In his ruling, Judge Ed Kinkeade of the U.S. District Court for the Northern District of Texas said the lead plaintiff, Greater Pennsylvania Carpenters Pension Fund, “sufficiently pleaded” securities fraud claims against the company on behalf of the investors.

Kinkeade wrote:

In mid-2014 oil and gas prices began to fall worldwide. Other oil and gas companies were forced to write off or abandon more than $200 billion worth of oil and gas reserves because the cost of production was higher than the profits. ExxonMobil did not write off or abandon assets but instead repeatedly reassured investors that ExxonMobil had superior investment processes and project management that allowed it to continue operating without writing down any assets. Pension Fund alleges these representations were materially misleading because ExxonMobil knew it could not survive the historic drop in oil and gas prices without writing down assets.

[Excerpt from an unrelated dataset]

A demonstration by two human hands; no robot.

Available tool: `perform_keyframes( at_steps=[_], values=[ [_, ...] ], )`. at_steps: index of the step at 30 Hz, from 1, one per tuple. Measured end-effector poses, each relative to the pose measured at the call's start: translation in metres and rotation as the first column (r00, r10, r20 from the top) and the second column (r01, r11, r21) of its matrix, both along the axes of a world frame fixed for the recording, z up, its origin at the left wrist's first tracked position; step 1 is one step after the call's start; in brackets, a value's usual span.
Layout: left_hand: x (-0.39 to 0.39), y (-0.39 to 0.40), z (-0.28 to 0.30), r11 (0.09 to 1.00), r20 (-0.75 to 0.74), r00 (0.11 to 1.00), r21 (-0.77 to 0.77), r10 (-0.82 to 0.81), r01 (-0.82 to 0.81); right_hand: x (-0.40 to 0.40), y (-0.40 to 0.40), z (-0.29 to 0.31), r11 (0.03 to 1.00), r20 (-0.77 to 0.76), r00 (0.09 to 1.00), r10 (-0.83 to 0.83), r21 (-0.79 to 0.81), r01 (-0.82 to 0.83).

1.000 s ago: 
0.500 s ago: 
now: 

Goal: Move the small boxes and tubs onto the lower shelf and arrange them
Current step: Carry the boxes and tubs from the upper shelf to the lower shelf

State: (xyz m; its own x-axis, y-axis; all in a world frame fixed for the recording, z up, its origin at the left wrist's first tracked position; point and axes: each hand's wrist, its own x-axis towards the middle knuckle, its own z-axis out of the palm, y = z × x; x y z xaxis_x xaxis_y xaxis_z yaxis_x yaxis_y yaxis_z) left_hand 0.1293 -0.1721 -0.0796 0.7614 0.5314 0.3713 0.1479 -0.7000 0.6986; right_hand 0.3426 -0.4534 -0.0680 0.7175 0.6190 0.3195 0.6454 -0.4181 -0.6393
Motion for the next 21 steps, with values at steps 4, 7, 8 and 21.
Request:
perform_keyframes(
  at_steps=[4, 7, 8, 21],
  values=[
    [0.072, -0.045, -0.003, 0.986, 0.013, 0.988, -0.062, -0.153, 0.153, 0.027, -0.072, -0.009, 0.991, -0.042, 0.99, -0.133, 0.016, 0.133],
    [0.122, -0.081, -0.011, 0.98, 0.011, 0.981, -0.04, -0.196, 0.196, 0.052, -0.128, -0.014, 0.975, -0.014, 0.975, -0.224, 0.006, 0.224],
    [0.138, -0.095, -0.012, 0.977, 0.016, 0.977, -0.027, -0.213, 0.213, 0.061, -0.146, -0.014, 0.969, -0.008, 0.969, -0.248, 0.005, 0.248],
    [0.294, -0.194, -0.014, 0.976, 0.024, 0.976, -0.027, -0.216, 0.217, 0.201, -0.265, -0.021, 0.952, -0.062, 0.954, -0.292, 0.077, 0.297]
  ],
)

As Law.com points out, Tillerson—who thought it was a good idea to leave Exxon Mobil in late 2016 to become President Trump’s secretary of state, a relationship that lasted until March 13, 2018, when Tillerson got the finger-point and the “You’re fired” from his boss—“signed off on SEC filings and was well aware of internal differences in the cost calculations of government-mandated carbon assessments related to global warming.”

The judge wrote:

The Amended Complaint contains numerous allegations to support Pension Fund’s contention that Defendant Tillerson, Chairman of the board and Chief Executive Officer, had knowledge of ExxonMobil’s alleged fraudulent activity. Defendant Tillerson was on the Board of Directors and the Management Committee, both of which allegedly received in-depth briefings on and actively engaged in discussions on ExxonMobil’s financial position and risks of climate change. Defendant Tillerson also allegedly had motive to maintain ExxonMobil’s AAA credit rating by using a lower, internal proxy cost and not recognizing asset impairment so as to receive sufficient funds to pay the shareholder dividends. Also, Defendant Tillerson signed the allegedly materially misleading Form 10-Ks while aware of their misleading statements.

Exxon Mobil contends that the investors’ complaint is “meritless” and the company “will vigorously defend ourselves from these baseless claims,” spokesperson Scott Silvestri told Reuters.

The attorneys general in New York and Massachusetts also are investigating whether Exxon Mobil’s public statements about climate change misled investors.

Exxon Mobil tried to block the states’ investigations in court, saying they were politically motivated, but a federal judge dismissed the lawsuit in March 2018, saying, “Exxon’s allegations that the AGs are pursing bad faith investigations in order to violate Exxon’s constitutional rights are implausible,” according to the New York Times.